*Exercise instructions*
Emit the line that holds "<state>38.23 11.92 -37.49" and all lines following it through the end of the data, verbatim, and nothing else.

*Information supplied*
+-------+
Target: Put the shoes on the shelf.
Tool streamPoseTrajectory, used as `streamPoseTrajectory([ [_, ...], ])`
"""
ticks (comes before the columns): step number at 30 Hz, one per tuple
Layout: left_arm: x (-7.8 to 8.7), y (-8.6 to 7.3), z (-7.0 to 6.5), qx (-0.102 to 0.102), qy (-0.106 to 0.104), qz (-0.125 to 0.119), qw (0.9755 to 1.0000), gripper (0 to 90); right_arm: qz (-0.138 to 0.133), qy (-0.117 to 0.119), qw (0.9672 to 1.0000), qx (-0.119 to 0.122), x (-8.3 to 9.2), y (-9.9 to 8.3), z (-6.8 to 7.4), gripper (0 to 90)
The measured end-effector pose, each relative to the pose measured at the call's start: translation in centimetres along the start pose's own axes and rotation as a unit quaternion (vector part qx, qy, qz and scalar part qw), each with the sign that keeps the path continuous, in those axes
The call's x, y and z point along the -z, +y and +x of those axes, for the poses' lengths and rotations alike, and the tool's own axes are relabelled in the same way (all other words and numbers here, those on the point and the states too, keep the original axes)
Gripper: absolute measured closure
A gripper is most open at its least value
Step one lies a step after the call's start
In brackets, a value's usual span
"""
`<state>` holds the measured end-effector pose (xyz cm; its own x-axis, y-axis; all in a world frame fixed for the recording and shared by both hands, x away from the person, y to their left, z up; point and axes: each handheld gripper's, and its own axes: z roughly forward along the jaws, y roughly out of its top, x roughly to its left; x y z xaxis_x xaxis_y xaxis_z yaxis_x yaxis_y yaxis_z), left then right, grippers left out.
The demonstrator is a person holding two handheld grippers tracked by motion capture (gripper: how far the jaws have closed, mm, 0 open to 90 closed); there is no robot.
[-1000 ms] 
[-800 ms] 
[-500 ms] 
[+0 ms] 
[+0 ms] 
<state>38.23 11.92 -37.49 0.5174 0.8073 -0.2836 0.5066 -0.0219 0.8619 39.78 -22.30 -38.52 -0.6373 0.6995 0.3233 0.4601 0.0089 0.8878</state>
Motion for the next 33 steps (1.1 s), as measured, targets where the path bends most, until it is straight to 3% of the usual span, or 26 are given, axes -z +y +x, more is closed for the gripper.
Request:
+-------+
*Response for this exercise*
<state>38.23 11.92 -37.49 0.5174 0.8073 -0.2836 0.5066 -0.0219 0.8619 39.78 -22.30 -38.52 -0.6373 0.6995 0.3233 0.4601 0.0089 0.8878</state>
Motion for the next 33 steps (1.1 s), as measured, targets where the path bends most, until it is straight to 3% of the usual span, or 26 are given, axes -z +y +x, more is closed for the gripper.
Request:

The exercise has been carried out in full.